> **HOW TO COMPLETE THIS TASK**
Look through the listing and report every line that has "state" in it.

──────── SUPPLIED MATERIAL ────────

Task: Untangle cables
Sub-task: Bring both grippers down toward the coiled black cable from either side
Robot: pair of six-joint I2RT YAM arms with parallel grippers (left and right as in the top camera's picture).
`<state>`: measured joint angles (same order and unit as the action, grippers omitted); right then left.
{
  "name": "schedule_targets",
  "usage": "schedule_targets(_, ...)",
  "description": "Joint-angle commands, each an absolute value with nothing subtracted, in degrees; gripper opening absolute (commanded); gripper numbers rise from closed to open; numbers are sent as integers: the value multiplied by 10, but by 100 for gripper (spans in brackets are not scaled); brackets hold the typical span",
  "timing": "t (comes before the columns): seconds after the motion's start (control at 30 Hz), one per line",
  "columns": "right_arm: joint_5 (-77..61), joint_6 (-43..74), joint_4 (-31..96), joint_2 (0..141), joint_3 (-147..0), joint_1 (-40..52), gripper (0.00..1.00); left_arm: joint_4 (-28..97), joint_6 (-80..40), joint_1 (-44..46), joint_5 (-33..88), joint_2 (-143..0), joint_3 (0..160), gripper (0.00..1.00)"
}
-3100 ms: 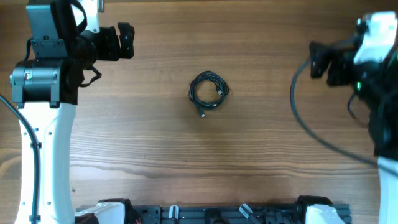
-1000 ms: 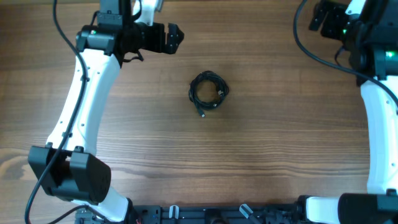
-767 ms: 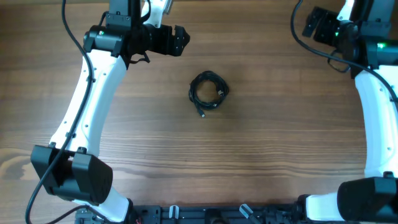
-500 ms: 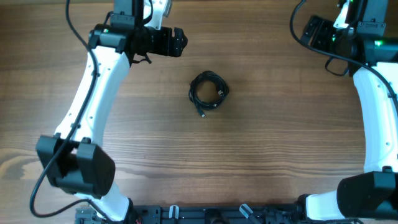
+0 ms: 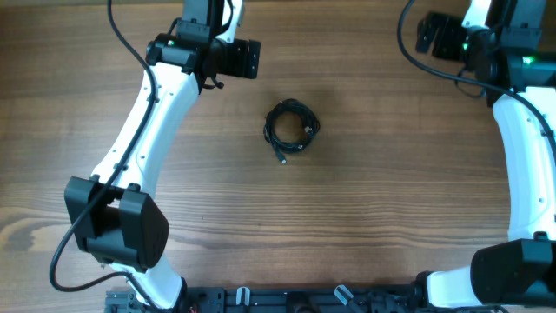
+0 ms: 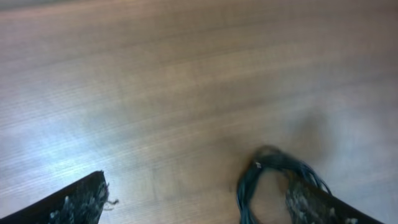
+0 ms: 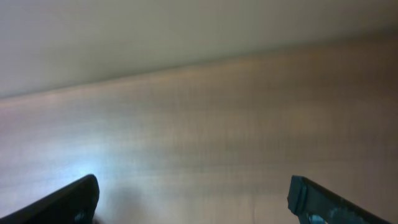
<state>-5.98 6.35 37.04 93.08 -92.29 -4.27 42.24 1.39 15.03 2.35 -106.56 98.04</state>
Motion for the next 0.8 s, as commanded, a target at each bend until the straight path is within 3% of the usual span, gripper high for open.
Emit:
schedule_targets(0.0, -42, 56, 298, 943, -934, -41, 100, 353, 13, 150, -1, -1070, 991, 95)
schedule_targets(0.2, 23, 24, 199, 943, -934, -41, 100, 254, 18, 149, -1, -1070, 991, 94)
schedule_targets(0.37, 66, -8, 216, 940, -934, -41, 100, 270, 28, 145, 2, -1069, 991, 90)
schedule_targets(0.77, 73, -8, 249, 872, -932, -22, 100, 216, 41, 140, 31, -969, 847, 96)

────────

> **YOUR SOLUTION**
`<state>`: measured joint angles (same order and unit as the action, grippers omitted); right then left.
<state>-5.98 6.35 37.04 93.08 -92.29 -4.27 42.24 1.39 15.03 2.35 -106.56 98.04</state>

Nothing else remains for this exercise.